Note: Please make sure you fulfilled the required configs in config.ini file - especially DEEPL and MYMEMORY.
a. Put the sentence you want to paraphrase in a file, sentences should be separated by a line break. Save the file in the dataset folder(we suggest to save the file with txt extension).
b. Generate paraphrases by runing the following command:
$ python main.py -f dataset.txt -l 1 -p false
Parameter | Description |
---|---|
-f | initial data file path, utterances should be separated by a breakline and file extension .txt |
-p | generate paraphrases using Online Translator Model(Google,DeepL,Yandex) or pretrained Neural Machine Translator(MariamMT,OpenNMT).
|
-l | indicate sequential pivot language translation level.
|
-c | cut-off integer that indicate how many parpahrases to select, e.g. -c 3 will only select top highest 3 semantically related parpahrases and drop the rest. |
This will save the generated paraphrases in the result folder.
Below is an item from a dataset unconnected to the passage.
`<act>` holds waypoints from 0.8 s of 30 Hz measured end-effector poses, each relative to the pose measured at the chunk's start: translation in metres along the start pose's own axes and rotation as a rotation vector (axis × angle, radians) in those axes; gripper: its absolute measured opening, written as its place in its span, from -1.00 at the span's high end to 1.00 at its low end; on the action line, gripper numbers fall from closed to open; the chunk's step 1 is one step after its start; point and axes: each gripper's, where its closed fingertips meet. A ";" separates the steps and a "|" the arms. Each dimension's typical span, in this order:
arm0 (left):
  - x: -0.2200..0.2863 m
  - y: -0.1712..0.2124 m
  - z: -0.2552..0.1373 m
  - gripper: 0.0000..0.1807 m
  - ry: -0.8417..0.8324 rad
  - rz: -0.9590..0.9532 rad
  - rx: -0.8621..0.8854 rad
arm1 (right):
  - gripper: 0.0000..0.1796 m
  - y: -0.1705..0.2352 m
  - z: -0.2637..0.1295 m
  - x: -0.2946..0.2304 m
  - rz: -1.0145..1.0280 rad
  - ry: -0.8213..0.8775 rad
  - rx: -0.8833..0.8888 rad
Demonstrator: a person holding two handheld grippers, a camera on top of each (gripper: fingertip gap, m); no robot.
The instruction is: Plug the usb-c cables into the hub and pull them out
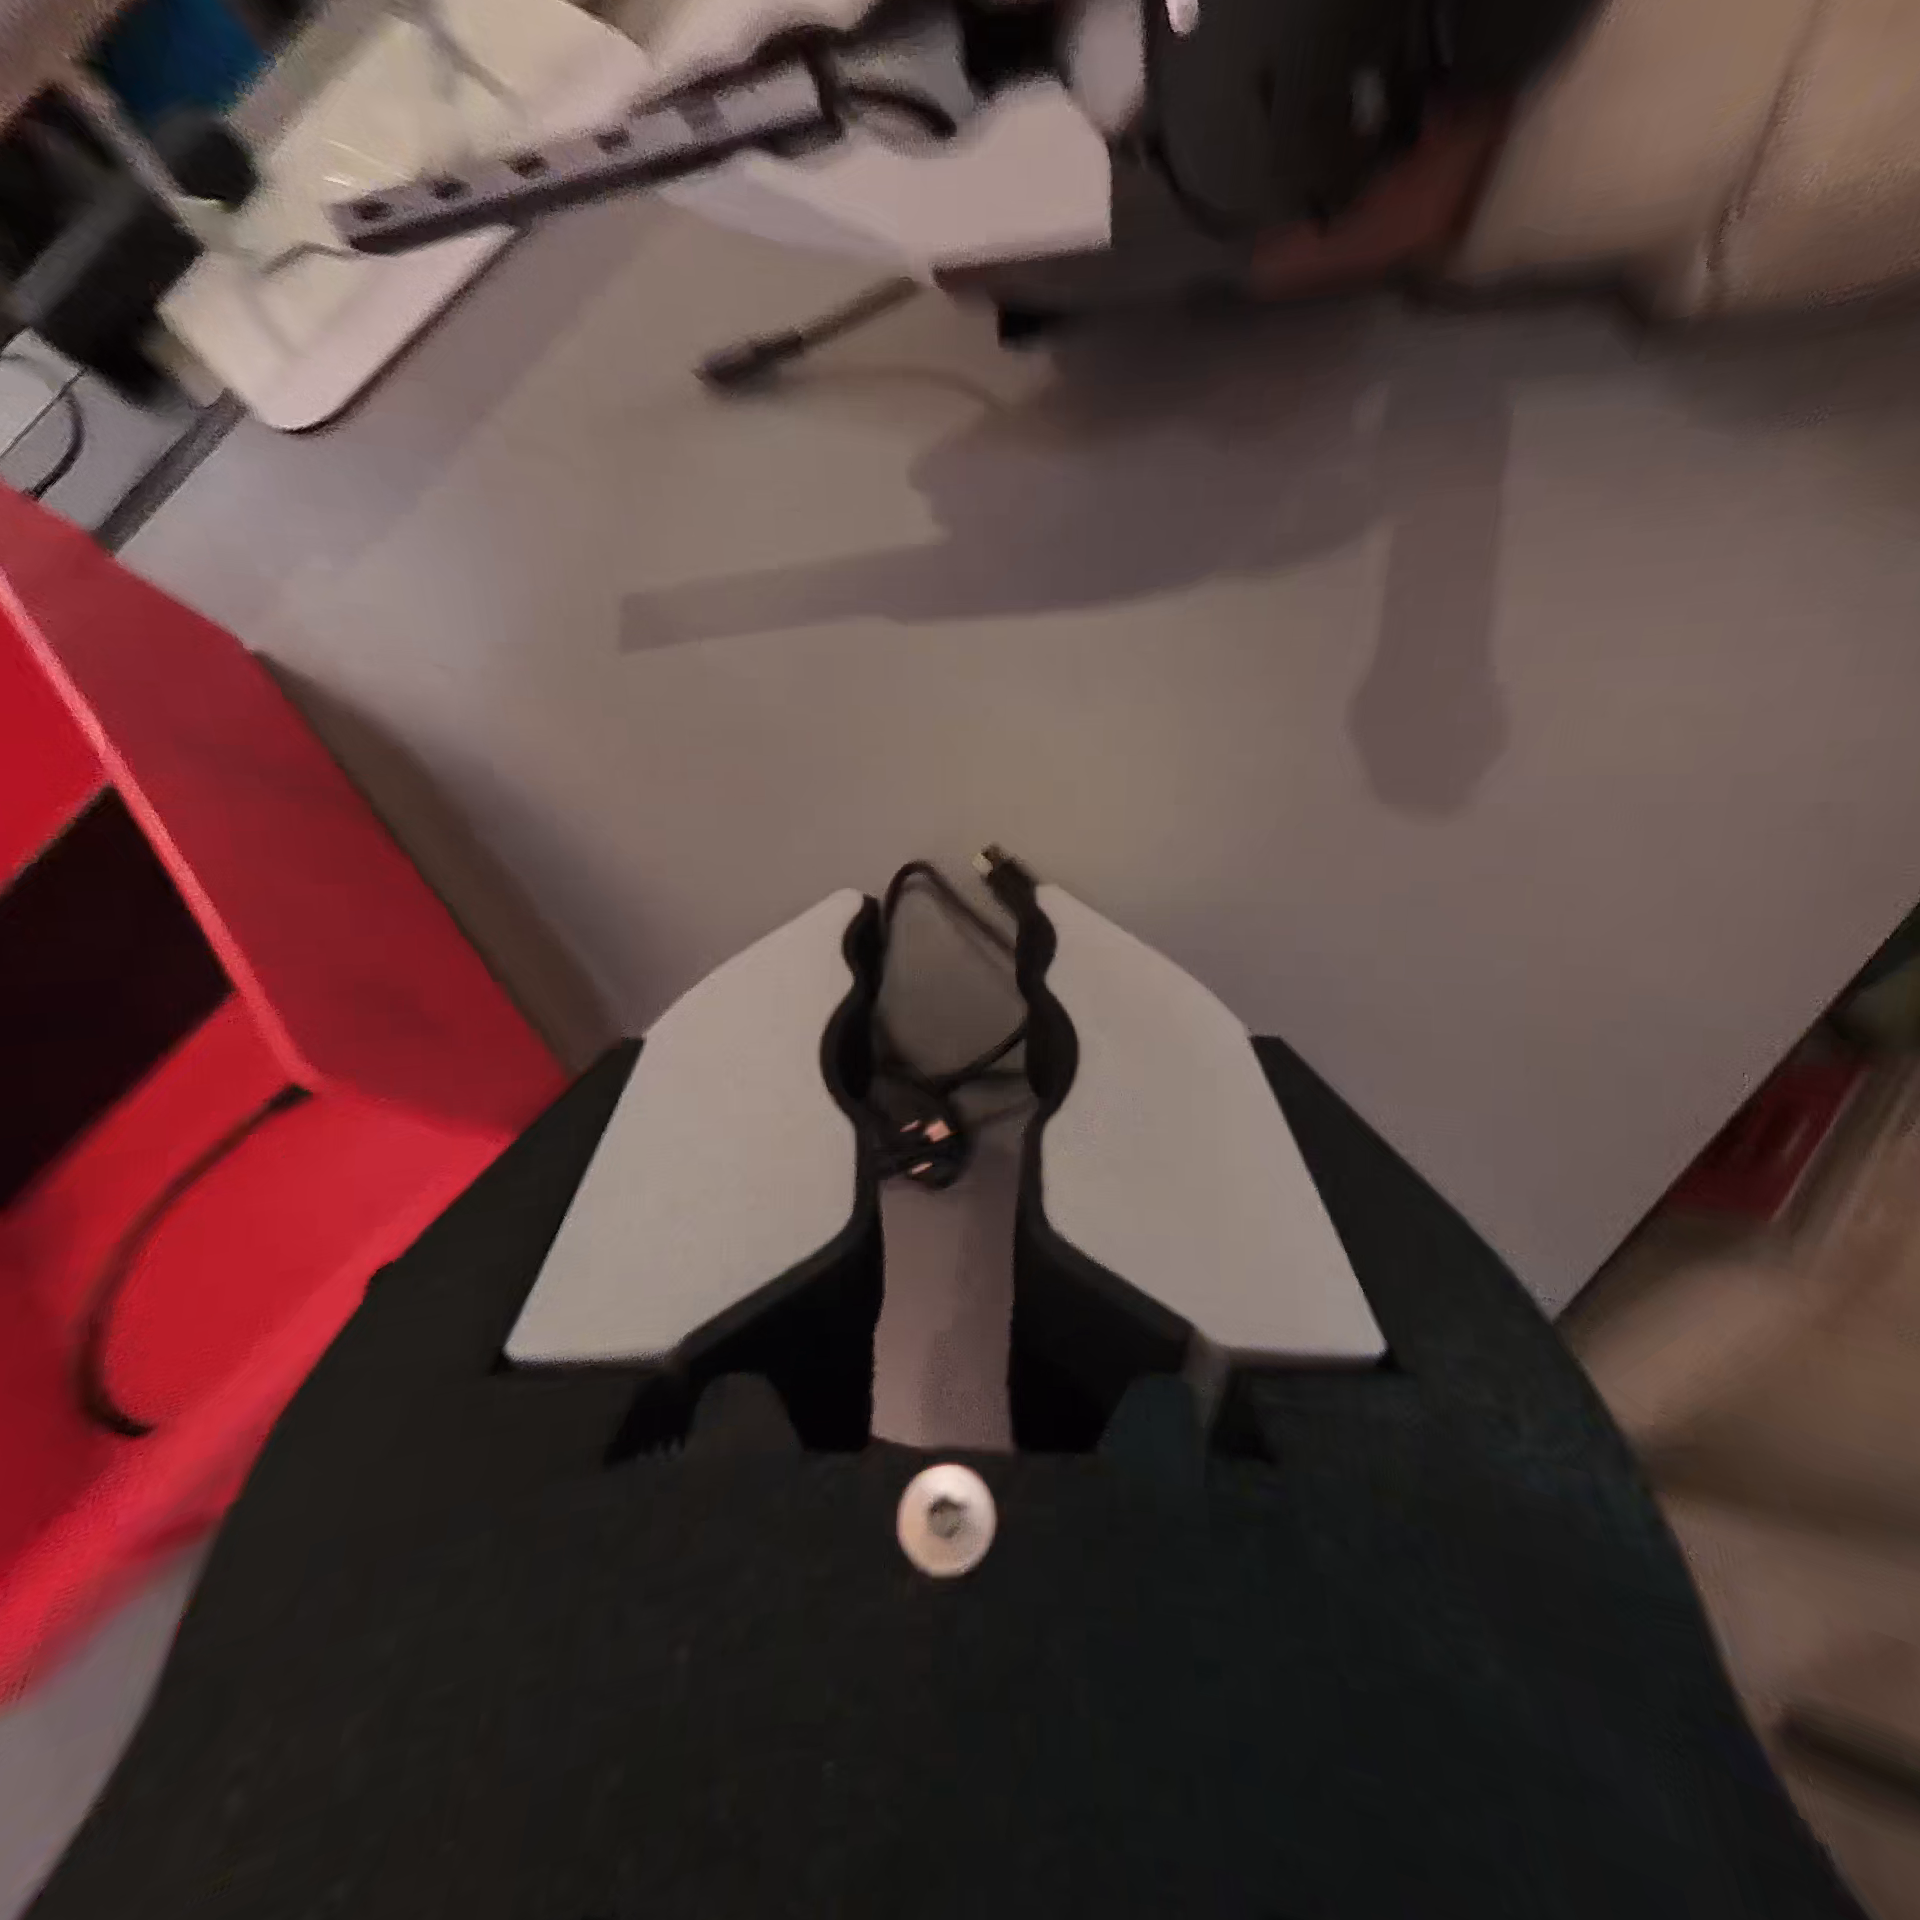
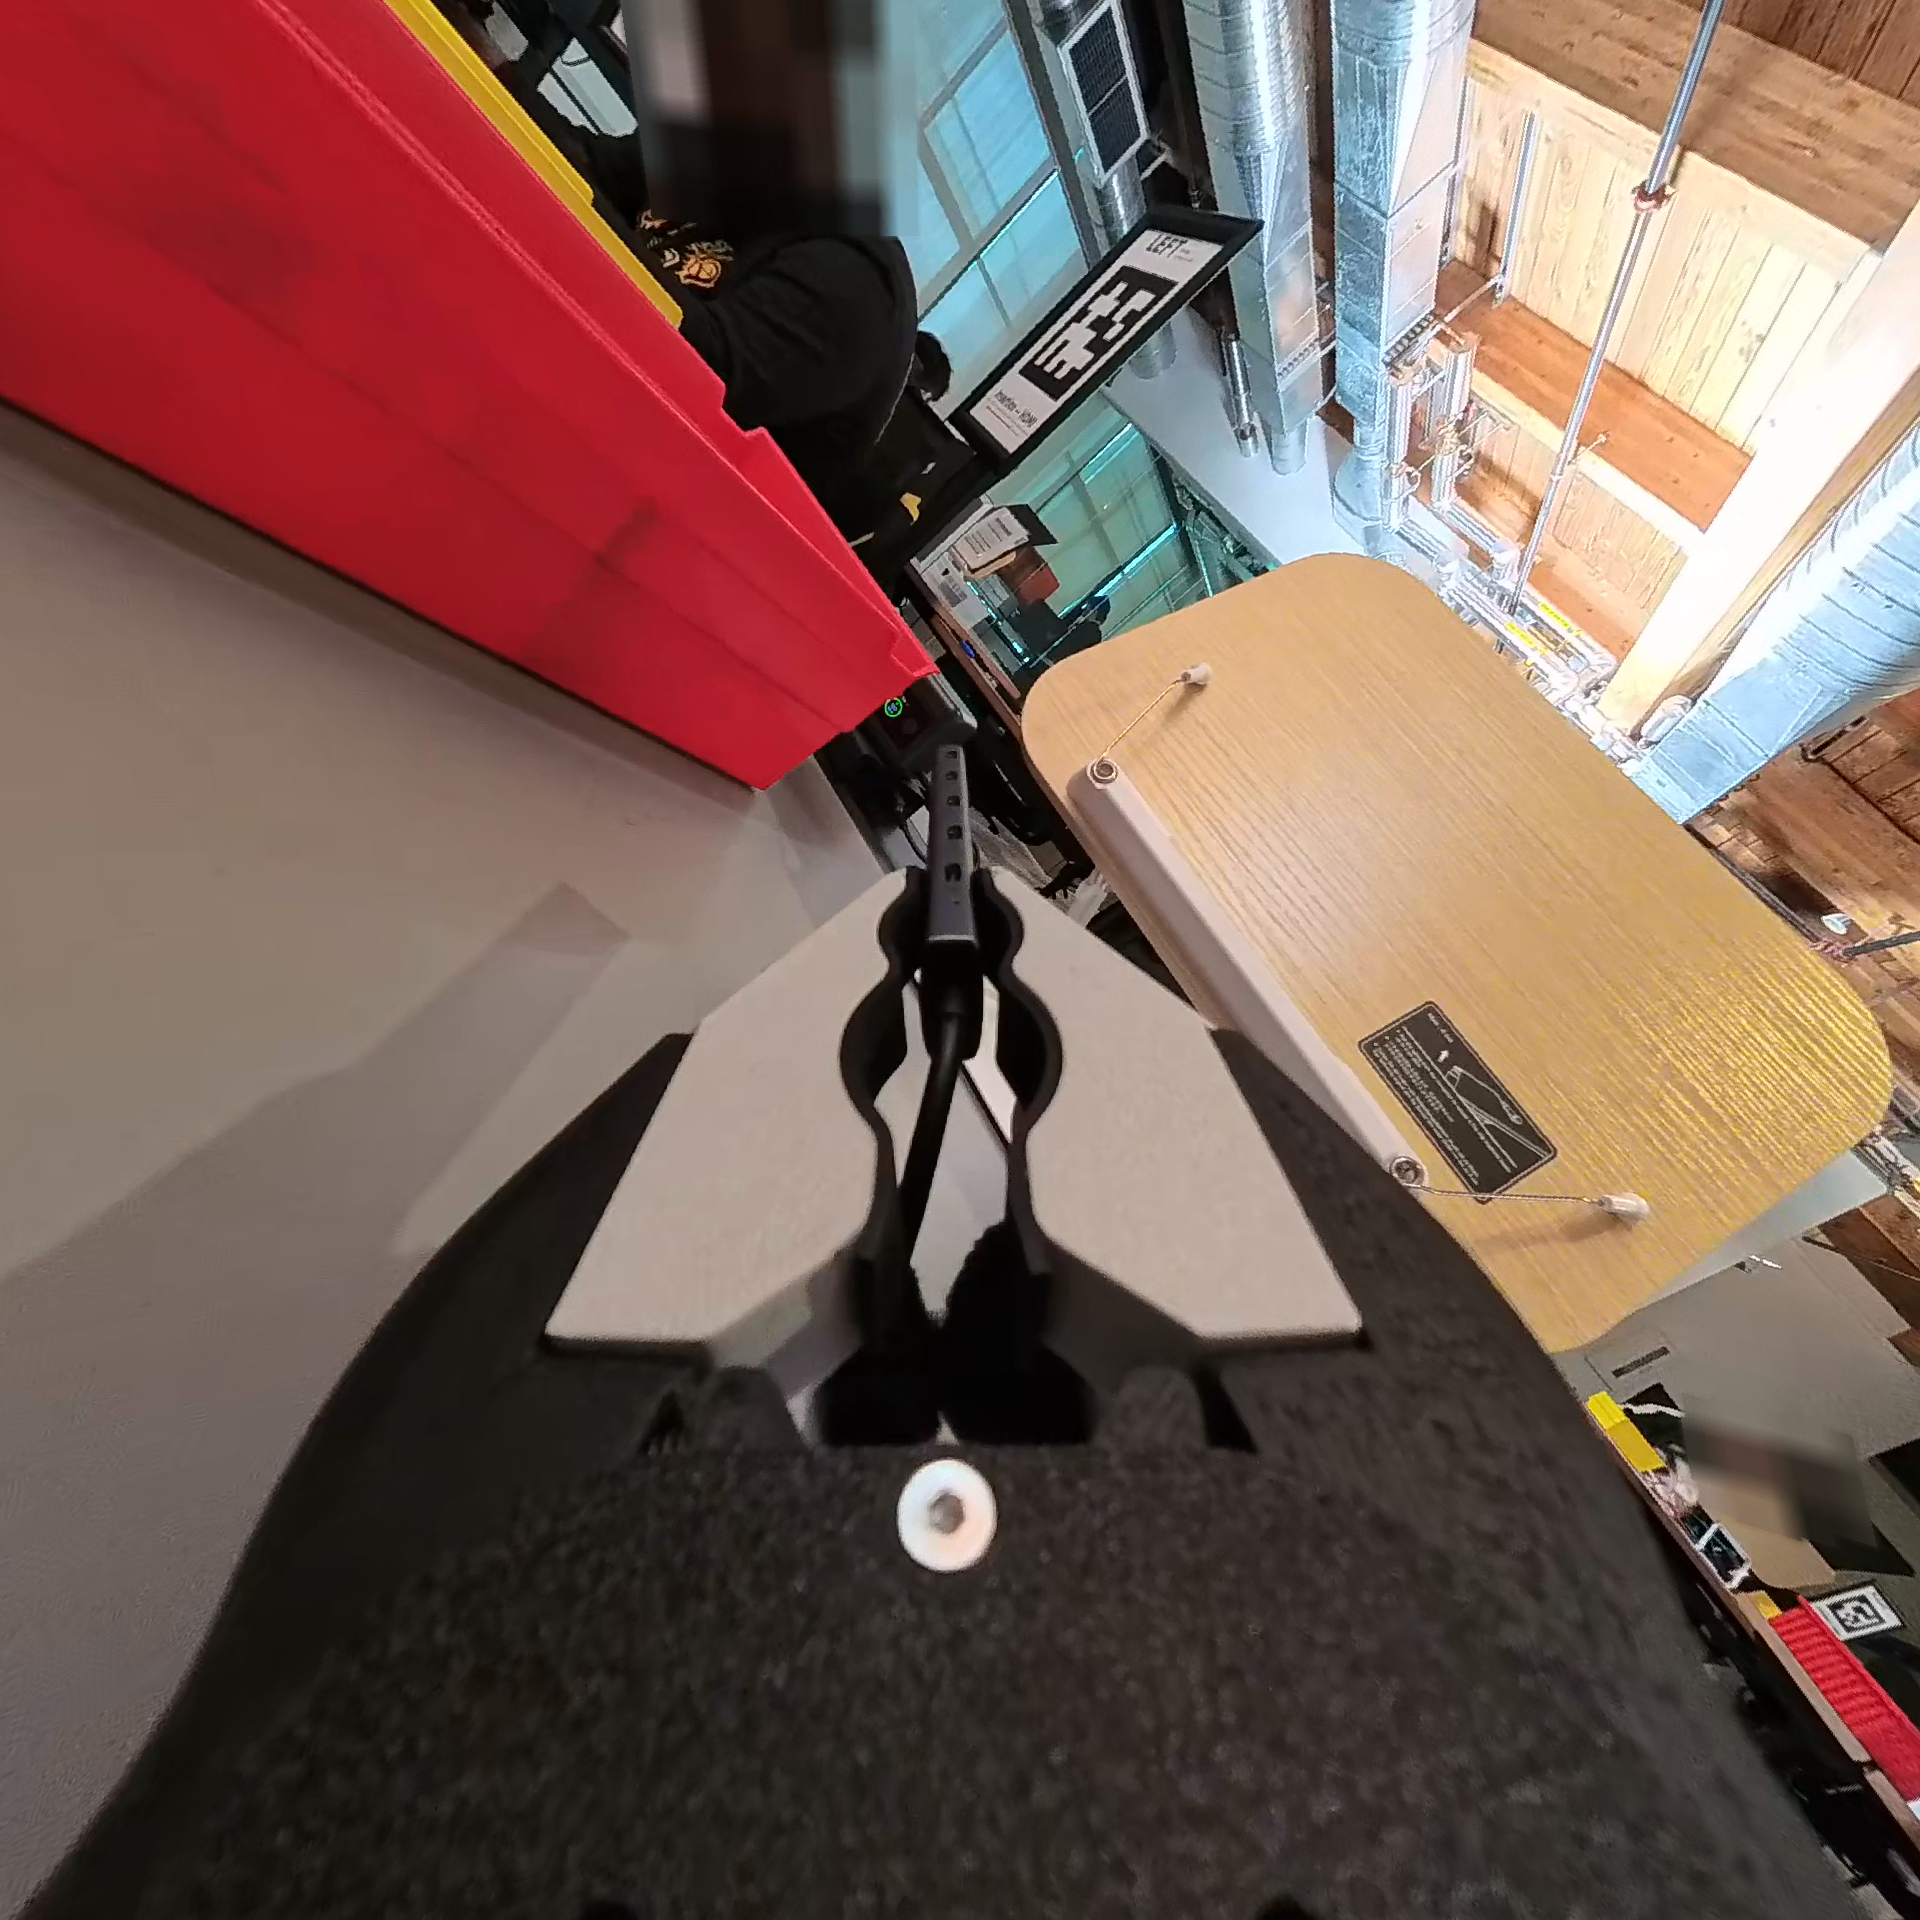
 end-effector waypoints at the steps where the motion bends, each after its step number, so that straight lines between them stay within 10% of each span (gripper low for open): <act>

The result file display the paraphrases in Python dictionary(Key -- initial sentences and Value -- list of paraphrases) following the given order:
- Paraphrases generated by Translation API,
- Paraphrases after filtration with Universal Sentence Encoding
- Paraphrases after filtration with BERT
- Paraphrases after duplication with BERT
[1] Weir, Nathaniel and Crotty, Andrew and Galakatos, Alex and others. "DBPal: Weak Supervision for Learning a Natural Language Interface to Databases." arXiv preprint arXiv:1909.06182 (2019).